Het is onmogelijk de woede te schilderen, welke het zwartbruine
gezicht van den Tempelier nog donkerder kleurde. In de overmaat van
zijn toorn en zijn beschaming, tastten zijn bevende vingers naar het
gevest van zijn zwaard, en misschien werden ze alleen teruggehouden
door de gedachte, dat er geen daad van geweld in die plaats en in
zulk gezelschap veilig kon gepleegd worden. Cedric, wiens gedachten
zonder argwaan waren en zelden door meer dan één voorwerp tegelijk
bezig gehouden werden, lette bij de vreugde, waarmede hij van den roem
zijner landslieden hoorde spreken, niet op de toornige verlegenheid van
zijn gast. "Ik zal u dezen gouden armband geven, Pelgrim," zeide hij,
"zoo gij mij de namen opnoemt van de ridders, die zoo heldhaftig den
roem van het schoone Engeland opgehouden hebben."

"Dat zal ik van ganscher harte doen," hernam de pelgrim, "en zonder
loon; daar mijne gelofte mij verbiedt, gedurende een zekeren tijd
goud aan te raken."

"Ik zal den armband voor u dragen, zoo gij wilt, vriend Pelgrim,"
zeide Wamba.

"De eerste in eer en in de wapenen, in roem en in stand," zei de
pelgrim, "was de dappere Richard, Koning van Engeland."

"Ik vergeef hem!" riep Cedric, "ik vergeef hem zijne afkomst van den
dwingeland Willem!"

"De Graaf van Leicester was de tweede," ging de pelgrim voort;
"Sir Thomas Multon van Gilsland was de derde."

"Die is tenminste van Saksische afkomst," riep Cedric met vreugde uit.

"Sir Foulk Doilly, de vierde," zei de pelgrim.

"Ook een Sakser, tenminste van moeders zijde," hernam Cedric, die met
de grootste oplettendheid luisterde, en zijn haat tegen de Normandiërs
voor het oogenblik vergat, in de vreugde over de zegepraal van den
Koning van Engeland en zijn Saksische onderdanen. "En wie was de
vijfde?" vroeg hij.

"De vijfde was Sir Edwin Turneham."

"Een echte Sakser, bij de ziel van Hengist!" riep Cedric uit. "En de
zesde?" ging hij met drift voort; "hoe heet de zesde?"
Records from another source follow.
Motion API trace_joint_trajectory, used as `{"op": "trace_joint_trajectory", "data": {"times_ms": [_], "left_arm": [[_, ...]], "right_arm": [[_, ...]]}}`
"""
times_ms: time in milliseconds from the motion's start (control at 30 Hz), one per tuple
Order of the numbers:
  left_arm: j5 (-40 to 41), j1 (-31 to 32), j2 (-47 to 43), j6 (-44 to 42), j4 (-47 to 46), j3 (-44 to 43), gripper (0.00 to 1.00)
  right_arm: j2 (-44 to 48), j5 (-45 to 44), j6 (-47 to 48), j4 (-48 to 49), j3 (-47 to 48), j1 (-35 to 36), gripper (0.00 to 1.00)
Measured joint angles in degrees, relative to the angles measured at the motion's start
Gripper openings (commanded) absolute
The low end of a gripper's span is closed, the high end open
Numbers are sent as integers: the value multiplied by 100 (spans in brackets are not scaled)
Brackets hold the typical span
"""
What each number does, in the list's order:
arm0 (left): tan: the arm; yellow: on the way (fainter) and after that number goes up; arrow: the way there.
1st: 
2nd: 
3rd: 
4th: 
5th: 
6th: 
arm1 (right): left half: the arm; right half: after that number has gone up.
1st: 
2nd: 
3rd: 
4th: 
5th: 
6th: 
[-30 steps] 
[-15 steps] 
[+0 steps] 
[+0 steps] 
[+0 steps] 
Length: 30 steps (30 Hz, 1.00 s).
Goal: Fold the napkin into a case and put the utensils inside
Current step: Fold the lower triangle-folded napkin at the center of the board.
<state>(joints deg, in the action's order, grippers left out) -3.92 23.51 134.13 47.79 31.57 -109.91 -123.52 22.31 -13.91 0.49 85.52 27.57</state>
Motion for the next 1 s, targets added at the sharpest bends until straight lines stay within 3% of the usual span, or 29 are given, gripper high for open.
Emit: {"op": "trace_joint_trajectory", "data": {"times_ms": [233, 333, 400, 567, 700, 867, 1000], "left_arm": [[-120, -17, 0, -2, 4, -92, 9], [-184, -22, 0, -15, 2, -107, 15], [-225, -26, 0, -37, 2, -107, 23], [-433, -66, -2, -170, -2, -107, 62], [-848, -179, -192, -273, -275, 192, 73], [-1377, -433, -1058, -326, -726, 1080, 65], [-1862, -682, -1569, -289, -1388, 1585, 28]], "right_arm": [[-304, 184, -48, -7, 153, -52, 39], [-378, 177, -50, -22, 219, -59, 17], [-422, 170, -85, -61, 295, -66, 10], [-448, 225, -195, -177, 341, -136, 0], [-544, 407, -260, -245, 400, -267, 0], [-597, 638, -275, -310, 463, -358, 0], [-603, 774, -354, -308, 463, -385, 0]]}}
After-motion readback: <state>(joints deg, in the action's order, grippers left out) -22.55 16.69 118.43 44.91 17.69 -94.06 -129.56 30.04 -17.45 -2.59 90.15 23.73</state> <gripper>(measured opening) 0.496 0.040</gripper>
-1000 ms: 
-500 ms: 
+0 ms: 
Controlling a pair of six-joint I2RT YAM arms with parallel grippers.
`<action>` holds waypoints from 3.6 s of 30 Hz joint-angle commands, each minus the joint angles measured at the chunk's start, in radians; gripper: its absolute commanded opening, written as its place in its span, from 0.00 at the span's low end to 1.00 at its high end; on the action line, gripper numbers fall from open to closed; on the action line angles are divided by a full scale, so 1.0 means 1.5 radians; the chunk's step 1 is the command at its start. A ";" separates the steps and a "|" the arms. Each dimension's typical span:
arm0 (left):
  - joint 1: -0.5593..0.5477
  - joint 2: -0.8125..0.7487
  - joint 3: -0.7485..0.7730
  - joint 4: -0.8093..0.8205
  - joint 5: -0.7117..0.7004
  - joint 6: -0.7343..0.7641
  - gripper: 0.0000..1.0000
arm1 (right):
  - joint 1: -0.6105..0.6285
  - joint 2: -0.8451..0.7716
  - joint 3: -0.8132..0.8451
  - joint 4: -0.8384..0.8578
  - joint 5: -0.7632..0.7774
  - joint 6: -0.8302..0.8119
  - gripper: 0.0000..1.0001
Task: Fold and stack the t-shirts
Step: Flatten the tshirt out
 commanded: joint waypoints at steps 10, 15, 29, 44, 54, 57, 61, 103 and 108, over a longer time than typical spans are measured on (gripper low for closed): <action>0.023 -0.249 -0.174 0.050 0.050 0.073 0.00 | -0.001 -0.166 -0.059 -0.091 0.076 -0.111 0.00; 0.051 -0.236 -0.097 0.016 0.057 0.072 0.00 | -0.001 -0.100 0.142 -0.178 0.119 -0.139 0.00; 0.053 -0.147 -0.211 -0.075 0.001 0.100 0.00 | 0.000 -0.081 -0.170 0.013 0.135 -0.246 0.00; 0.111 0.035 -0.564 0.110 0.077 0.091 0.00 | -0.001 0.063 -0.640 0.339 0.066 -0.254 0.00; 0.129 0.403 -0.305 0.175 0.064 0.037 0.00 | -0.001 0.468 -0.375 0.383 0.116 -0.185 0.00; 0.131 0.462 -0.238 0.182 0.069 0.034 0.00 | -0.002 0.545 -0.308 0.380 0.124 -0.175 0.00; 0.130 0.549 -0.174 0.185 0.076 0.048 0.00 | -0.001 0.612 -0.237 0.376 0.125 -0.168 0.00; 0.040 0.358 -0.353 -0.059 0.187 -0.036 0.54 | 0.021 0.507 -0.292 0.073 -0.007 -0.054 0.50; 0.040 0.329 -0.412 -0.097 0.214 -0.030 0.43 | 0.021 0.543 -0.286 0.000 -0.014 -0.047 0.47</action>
"De zesde," hervatte de pelgrim na een oogenblik zwijgens, terwijl
hij iets scheen te bedenken, "was een jonge ridder van minderen
roem en stand; in dat eervolle gezelschap opgenomen, minder om de
onderneming te steunen, dan wel om het getal vol te maken--zijn naam
is mij ontgaan."

"Heer Pelgrim," zei Sir Brian de Bois-Guilbert verachtelijk, "deze
geveinsde vergetelheid, nadat gij u zoo veel hebt te binnen gebracht,
komt te laat, om aan uw doel te beantwoorden. Ik zelf zal u den naam
noemen van den ridder, voor wiens lans het noodlot en de schuld van
mijn paard mij deden bukken--het was de ridder van Ivanhoe: ook was
er onder de zes niet één, die, zijn jaren in aanmerking genomen, meer
roem in de wapenen verworven had.--Maar dit wil ik luide zeggen, dat,
als hij in Engeland was, en bij het toernooi deze week de uitdaging
van St. Jean d'Acre durfde herhalen, ik hem met het paard dat ik hier
heb, en gewapend zooals ik thans ben, ieder voordeel der wapenen zou
toestaan, en dan den uitslag afwachten."